I watched his hammer slam, over and over and over again, against the white-hot piece of iron. The metal seemed to resist the brutality. Its shape did not change; only sparks. Yet the smithy continued beating the strap of metal without mercy, as if it had done unspeakable things to his daughter. The rhythm of his abusive attack never varied. I discerned no deviation in the constancy of his abuse; the unwavering rage of his hammer was breathtaking.
Finally, he stopped. He looked hard at the piece of dirty iron, as if searching it for answers to unanswerable questions. After a pause, he grasped the piece with heavy pincers and thrust the throbbing molten beast into a barrel of coal-black water. An explosive hiss erupted from the bowels of the cask, followed by the popping and cracking of hot iron reducing itself to something hard and cold.

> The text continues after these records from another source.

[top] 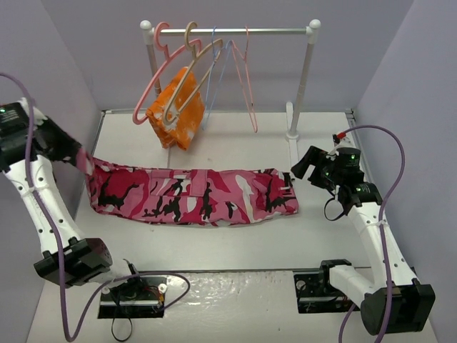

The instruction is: Place the trousers on the hanger

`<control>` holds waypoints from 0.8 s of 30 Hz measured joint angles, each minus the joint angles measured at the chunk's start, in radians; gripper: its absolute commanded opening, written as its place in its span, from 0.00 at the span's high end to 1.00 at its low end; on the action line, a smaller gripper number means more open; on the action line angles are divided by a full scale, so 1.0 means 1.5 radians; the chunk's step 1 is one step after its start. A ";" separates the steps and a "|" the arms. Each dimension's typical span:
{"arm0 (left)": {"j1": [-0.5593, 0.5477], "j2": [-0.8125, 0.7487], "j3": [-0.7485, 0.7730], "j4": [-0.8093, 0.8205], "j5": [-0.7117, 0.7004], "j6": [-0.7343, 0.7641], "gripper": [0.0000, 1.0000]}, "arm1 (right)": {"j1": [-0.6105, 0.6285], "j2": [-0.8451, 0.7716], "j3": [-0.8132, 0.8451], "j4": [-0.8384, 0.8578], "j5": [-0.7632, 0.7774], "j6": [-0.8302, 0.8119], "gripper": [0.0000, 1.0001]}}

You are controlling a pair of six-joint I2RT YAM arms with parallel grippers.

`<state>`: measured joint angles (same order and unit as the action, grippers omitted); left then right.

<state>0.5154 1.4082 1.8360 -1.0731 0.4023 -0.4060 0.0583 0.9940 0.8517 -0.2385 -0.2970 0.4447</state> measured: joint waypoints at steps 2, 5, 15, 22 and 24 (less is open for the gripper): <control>-0.058 -0.020 -0.071 0.035 0.049 -0.028 1.00 | 0.001 0.001 0.010 -0.003 -0.002 -0.002 0.18; -0.166 -0.064 -0.176 0.109 0.112 -0.087 1.00 | 0.002 0.001 0.030 -0.008 -0.008 -0.004 0.18; -0.447 -0.144 -0.281 0.321 0.146 -0.276 1.00 | 0.002 0.002 0.121 -0.022 -0.024 -0.006 0.18; -0.617 -0.099 -0.281 0.398 0.097 -0.338 1.00 | 0.002 0.002 0.137 -0.028 -0.025 -0.006 0.18; -0.650 -0.080 -0.281 0.411 0.082 -0.346 1.00 | 0.002 0.001 0.137 -0.032 -0.024 -0.006 0.18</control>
<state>-0.4589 1.2880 1.4147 -0.4565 0.5257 -0.9257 0.0608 0.9956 1.0569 -0.2871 -0.3336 0.4355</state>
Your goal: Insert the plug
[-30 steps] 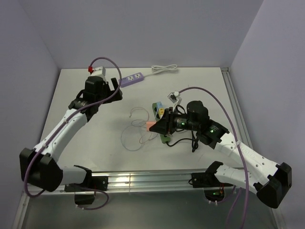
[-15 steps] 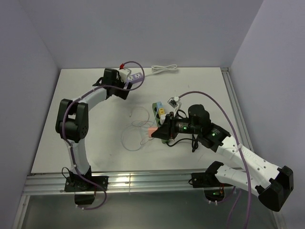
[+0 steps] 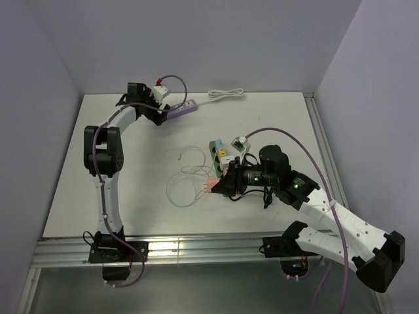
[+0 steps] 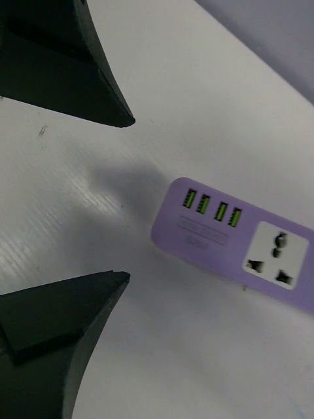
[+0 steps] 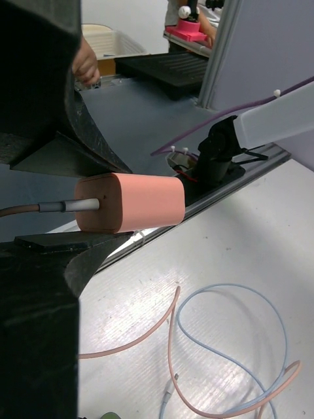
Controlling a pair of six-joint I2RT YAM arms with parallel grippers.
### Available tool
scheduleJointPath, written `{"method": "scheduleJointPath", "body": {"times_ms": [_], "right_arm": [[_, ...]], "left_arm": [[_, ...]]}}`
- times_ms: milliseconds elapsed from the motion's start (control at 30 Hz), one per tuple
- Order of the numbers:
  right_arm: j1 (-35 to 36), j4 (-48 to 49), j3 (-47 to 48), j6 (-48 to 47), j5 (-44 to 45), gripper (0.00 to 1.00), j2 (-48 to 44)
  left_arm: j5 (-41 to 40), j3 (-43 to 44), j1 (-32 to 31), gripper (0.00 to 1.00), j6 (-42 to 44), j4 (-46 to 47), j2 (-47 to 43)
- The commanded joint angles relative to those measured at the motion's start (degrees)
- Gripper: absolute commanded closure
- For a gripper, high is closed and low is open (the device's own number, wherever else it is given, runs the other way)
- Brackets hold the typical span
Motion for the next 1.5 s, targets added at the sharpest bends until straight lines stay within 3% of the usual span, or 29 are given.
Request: {"method": "scheduleJointPath", "body": {"times_ms": [0, 333, 533, 700, 800, 867, 967, 1067, 1100, 1167, 1333, 1467], "right_arm": [[-0.2, 2.0, -0.2, -0.6, 0.0, 1.0, 0.2], [-0.5, 4.0, -0.3, 0.6, 1.2, 1.0, 2.8], [-0.7, 4.0, -0.4, 0.7, 2.3, 1.0, 3.6], [-1.0, 4.9, -0.4, 0.7, 1.9, 1.0, 5.0], [-1.2, 5.5, -0.6, 0.8, 1.9, 1.0, 5.0], [-1.3, 5.7, -1.0, 0.8, 2.0, 1.0, 5.0], [-1.5, 5.7, -1.1, 0.7, 1.7, 1.0, 5.0], [-1.6, 5.7, -1.5, 0.6, 1.9, 1.0, 5.0], [-1.6, 5.8, -1.6, 0.7, 2.0, 1.0, 4.8], [-2.0, 6.1, -2.2, 1.0, 1.7, 1.0, 4.3], [-2.1, 7.5, -3.5, 1.6, 0.9, 1.0, 2.9], [-2.1, 8.9, -5.2, 2.0, 0.3, 1.0, 0.9]], "left_arm": [[6.5, 2.3, 0.3, 0.03, 6.3, -3.9, 2.0], [16.5, 12.0, 0.7, 0.03, 5.0, -6.9, 10.1], [15.9, 18.2, 0.6, 0.01, 0.2, -5.1, 13.9], [18.7, 22.8, 0.4, 0.01, 1.4, -8.4, 16.5], [18.5, 25.1, -0.3, 0.09, 4.8, -12.0, 17.5], [16.4, 24.2, -1.5, 0.19, 7.4, -12.7, 17.0], [13.3, 21.9, -3.6, 0.26, 10.5, -13.0, 16.3], [12.0, 21.9, -5.2, 0.49, 12.4, -14.6, 16.6], [11.4, 22.0, -5.4, 0.66, 12.2, -14.5, 16.6], [11.3, 21.1, -5.6, 0.79, 11.0, -13.8, 16.0], [10.8, 13.9, -5.3, 0.98, 6.0, -11.6, 11.7], [14.1, 12.4, -4.1, 1.0, 0.2, -15.5, 9.5]]}}
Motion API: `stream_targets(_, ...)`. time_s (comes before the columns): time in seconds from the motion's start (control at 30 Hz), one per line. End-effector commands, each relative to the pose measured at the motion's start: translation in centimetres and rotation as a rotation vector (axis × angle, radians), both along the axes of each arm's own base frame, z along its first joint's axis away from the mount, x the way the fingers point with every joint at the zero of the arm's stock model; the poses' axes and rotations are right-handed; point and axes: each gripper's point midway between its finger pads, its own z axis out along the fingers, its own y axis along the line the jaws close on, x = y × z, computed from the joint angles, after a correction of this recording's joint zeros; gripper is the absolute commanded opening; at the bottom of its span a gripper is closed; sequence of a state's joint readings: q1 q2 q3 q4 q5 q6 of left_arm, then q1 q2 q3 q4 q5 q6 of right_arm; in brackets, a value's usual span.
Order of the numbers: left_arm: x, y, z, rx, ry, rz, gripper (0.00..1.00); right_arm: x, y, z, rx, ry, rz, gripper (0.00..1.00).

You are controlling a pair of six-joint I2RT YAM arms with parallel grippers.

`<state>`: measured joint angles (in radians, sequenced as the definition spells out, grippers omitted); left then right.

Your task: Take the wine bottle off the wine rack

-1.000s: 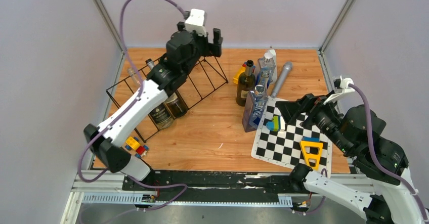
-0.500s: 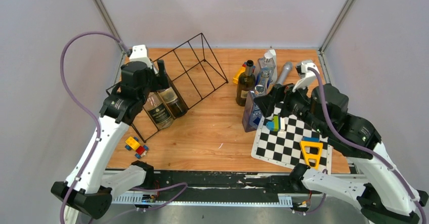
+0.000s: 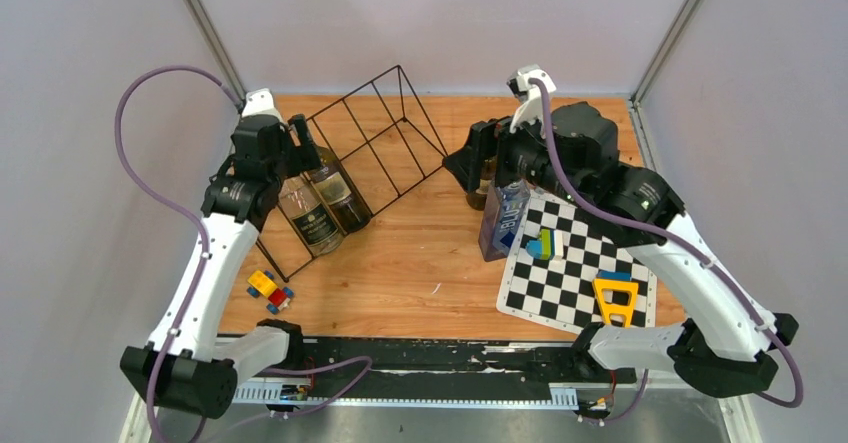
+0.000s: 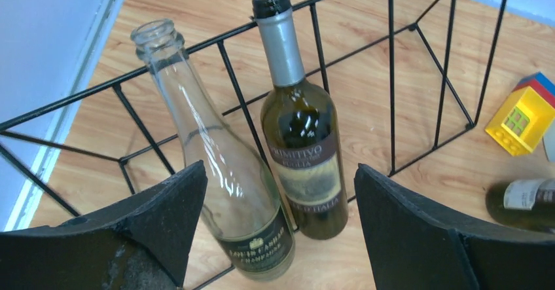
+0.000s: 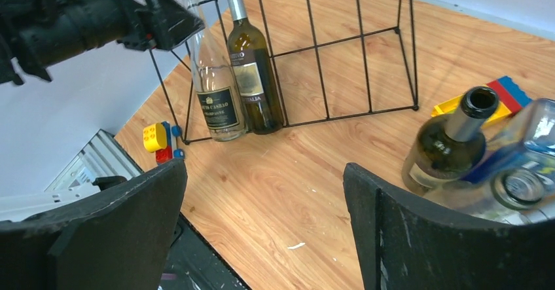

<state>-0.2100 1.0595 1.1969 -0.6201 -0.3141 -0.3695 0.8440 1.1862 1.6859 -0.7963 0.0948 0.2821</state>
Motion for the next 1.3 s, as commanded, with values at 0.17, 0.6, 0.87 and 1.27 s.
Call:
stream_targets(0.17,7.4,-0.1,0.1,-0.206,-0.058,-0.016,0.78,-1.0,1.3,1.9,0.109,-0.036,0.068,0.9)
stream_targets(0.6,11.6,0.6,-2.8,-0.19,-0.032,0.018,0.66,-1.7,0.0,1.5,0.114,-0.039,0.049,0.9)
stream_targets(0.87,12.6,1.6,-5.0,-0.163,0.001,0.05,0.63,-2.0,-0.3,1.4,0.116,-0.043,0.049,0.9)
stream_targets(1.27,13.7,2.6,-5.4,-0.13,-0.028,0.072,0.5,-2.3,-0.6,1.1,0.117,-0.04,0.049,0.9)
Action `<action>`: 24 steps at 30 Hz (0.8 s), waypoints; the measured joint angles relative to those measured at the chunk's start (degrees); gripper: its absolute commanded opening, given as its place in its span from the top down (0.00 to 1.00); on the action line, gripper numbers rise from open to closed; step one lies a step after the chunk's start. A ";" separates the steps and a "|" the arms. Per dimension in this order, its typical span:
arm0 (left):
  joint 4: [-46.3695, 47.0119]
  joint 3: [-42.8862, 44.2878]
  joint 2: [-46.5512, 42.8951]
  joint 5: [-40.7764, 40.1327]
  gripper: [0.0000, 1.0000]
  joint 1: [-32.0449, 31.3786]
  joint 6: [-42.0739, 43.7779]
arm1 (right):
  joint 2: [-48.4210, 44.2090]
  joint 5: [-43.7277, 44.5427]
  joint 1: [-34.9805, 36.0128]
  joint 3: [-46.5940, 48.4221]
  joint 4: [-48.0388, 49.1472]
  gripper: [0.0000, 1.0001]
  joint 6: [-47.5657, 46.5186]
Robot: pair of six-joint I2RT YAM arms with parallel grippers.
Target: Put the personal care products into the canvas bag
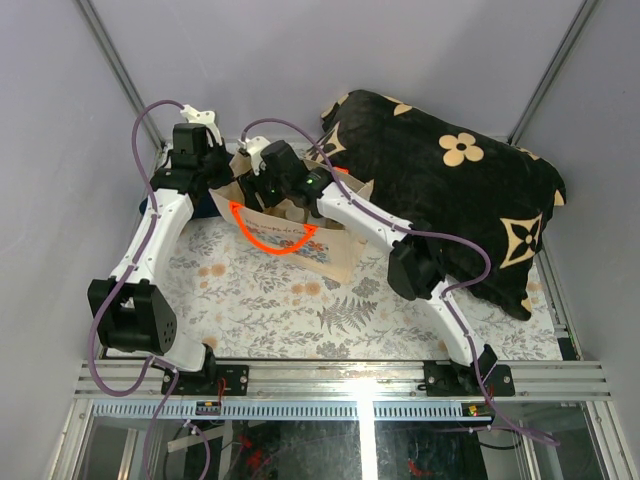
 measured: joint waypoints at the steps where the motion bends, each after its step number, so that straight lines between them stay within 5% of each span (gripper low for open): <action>1: 0.00 0.00 0.00 0.00 1.00 0.00 0.00 | 0.13 0.70 0.13 0.00 0.04 1.00 -0.63; 9: 0.00 0.00 -0.09 0.00 1.00 0.00 0.00 | 0.17 6.38 0.28 0.22 -1.77 0.98 -4.42; 11: 0.00 0.00 -0.07 0.00 1.00 0.00 0.00 | 0.17 7.43 0.39 0.22 -1.97 0.82 -5.09; 14: 0.00 0.00 -0.07 0.00 1.00 0.00 -0.02 | 0.17 8.57 0.59 0.20 -2.38 0.42 -5.88; 18: 0.00 0.02 -0.07 -0.02 1.00 0.00 -0.20 | 0.17 9.01 0.68 0.20 -2.49 0.06 -6.34; 24: -0.39 0.11 -0.04 -0.50 1.00 0.00 -0.17 | -0.39 9.11 0.33 0.20 -2.47 0.01 -7.15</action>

The smithy drew the defeated piece of iron from the water and set it next to four identical strips resting on a tree-stump near the furnace, each of them perfect silver bands, curved into arcs, almost circles. He pulled his elbow-length heavy leather gloves from his hands and placed them next to his creations, then wiped the sweat from his brow with a grey rag, stained with smoke and rust. “Just twenty more and you’ll have the makings of five fine oak barrels, provided you’ve done your part in hewing the oak.”